_Exercise requirements:_
Reproduce exactly the lines below from the one containing "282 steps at" through the one containing "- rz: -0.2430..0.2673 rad", including both, and nothing else.

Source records
_ _ _
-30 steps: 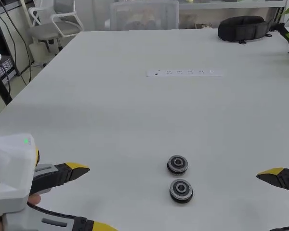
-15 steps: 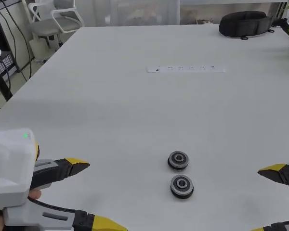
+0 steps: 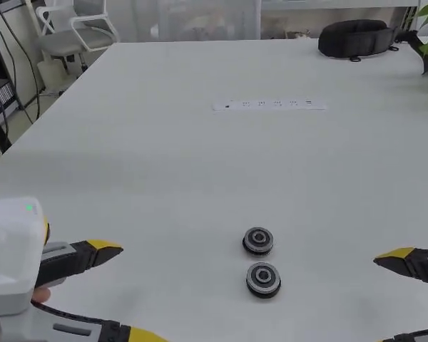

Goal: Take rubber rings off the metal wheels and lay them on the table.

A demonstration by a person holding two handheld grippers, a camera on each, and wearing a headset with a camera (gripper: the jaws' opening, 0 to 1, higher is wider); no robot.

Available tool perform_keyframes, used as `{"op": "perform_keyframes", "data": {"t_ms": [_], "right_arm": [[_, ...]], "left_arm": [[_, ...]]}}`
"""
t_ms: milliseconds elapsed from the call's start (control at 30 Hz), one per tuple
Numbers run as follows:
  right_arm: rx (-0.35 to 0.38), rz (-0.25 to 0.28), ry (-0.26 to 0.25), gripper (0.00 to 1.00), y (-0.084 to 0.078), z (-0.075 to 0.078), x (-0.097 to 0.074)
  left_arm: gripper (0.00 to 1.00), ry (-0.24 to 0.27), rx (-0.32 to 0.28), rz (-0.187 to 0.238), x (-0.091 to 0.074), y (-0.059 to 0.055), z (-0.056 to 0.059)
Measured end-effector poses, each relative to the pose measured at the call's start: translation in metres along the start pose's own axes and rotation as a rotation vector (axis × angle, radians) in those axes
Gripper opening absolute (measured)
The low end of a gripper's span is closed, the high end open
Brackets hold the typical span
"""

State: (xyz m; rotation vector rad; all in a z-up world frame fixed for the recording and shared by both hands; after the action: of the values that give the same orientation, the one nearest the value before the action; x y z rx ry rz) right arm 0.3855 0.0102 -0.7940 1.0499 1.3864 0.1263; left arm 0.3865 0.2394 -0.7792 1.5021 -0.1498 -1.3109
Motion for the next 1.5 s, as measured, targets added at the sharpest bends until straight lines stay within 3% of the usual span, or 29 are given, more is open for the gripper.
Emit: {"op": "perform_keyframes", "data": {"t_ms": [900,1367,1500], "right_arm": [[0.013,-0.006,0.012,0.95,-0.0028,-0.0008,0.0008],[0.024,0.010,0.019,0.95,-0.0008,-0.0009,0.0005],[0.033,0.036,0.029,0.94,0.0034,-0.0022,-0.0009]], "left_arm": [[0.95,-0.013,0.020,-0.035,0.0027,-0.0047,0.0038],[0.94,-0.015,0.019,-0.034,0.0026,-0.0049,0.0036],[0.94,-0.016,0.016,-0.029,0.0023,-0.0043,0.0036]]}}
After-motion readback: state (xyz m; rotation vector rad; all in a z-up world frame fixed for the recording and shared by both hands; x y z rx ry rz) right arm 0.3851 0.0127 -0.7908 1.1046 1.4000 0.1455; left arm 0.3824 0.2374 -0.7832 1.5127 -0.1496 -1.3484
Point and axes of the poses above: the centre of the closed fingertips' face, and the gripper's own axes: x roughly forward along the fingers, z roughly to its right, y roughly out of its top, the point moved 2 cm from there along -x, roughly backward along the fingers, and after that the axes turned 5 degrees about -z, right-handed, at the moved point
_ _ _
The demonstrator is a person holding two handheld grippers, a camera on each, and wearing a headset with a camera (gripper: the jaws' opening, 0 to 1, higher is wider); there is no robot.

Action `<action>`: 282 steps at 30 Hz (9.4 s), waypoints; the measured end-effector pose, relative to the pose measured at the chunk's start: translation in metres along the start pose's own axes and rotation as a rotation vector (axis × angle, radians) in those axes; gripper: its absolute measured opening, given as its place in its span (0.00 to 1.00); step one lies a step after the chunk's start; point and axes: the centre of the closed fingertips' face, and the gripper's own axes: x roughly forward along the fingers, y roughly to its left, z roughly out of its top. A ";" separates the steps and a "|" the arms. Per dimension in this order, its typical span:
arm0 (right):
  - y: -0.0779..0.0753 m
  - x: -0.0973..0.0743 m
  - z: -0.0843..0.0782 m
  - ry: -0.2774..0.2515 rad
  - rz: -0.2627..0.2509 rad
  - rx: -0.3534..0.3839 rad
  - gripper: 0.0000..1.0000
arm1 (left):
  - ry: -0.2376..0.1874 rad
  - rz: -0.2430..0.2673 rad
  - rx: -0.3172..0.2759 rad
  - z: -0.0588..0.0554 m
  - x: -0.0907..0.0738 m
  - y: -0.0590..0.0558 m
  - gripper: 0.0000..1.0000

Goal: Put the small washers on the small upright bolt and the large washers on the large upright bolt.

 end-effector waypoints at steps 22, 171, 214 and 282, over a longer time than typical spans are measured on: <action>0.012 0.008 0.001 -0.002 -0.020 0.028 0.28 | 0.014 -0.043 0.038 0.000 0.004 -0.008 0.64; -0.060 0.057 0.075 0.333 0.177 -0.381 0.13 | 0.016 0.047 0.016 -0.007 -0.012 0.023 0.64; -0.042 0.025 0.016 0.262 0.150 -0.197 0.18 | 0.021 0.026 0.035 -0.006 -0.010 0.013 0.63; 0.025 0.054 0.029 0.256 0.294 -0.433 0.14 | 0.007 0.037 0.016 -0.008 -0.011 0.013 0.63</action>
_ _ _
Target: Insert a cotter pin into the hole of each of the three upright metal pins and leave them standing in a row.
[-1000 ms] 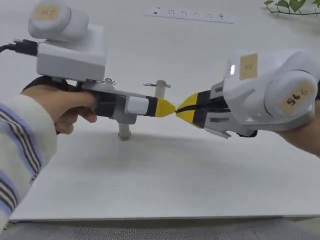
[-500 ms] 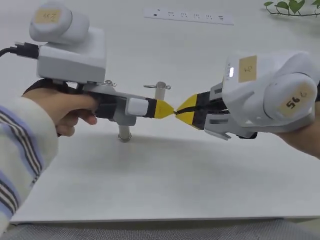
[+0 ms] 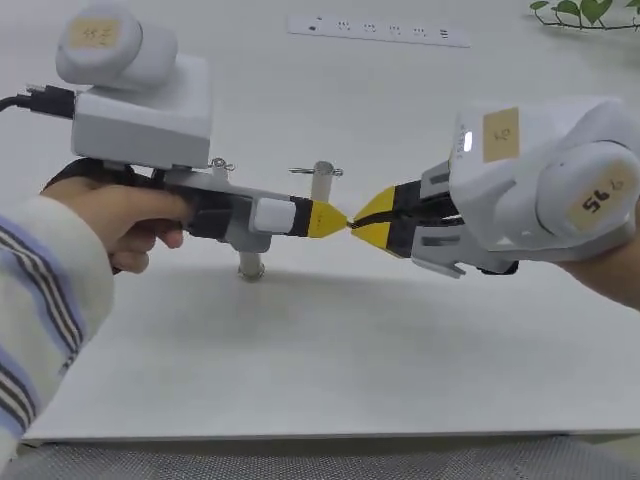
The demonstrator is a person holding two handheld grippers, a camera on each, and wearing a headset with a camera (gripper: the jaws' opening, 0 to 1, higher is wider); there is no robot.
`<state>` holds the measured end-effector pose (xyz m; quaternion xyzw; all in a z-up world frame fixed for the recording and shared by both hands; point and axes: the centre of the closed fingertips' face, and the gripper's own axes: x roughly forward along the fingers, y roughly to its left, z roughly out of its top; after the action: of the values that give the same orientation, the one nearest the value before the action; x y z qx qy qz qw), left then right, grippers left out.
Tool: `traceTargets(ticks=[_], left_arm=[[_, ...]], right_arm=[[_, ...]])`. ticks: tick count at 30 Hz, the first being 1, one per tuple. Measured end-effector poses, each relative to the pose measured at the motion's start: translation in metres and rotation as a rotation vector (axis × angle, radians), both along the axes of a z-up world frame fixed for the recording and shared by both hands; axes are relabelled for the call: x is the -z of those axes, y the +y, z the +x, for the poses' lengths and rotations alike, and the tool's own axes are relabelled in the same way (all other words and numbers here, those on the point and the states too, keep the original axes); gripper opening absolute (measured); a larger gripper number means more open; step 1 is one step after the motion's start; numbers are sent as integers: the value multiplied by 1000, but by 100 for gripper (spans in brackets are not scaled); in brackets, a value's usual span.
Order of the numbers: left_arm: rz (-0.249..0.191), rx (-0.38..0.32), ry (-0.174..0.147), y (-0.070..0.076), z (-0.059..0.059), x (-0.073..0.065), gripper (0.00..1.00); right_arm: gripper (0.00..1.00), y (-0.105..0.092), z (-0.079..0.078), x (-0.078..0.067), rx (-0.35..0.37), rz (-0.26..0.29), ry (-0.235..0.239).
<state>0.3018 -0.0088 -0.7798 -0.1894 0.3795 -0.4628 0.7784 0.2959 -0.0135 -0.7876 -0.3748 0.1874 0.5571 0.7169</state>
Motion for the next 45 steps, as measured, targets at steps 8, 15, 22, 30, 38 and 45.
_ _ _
_Result of the exercise:_
Action `<action>`: 282 steps at 30 Hz (9.4 s), waypoints; the measured end-effector pose, relative to the pose measured at the chunk's start: translation in metres along the start pose's own axes and rotation as a rotation vector (axis × angle, radians) in those axes; gripper: its absolute measured opening, given as its place in its span (0.00 to 1.00); step one lies a step after the chunk's start; point and axes: the centre of the closed fingertips' face, and the gripper's own axes: x roughly forward along the fingers, y roughly to its left, z roughly out of its top. A ";" separates the steps and a "|" the arms. Per dimension in this order, its typical span:
arm0 (right):
  - y: -0.0779..0.0753 m
  - x: -0.0973..0.0743 m
  - z: -0.0843..0.0782 m
  - ry: -0.2774..0.2515 rad
  - rz: -0.2627..0.2509 rad
  - rx: -0.3534..0.3839 rad
  - gripper: 0.0000..1.0000
arm1 (left):
  - ry: -0.2376..0.1874 rad
  - rz: -0.2430..0.2673 rad

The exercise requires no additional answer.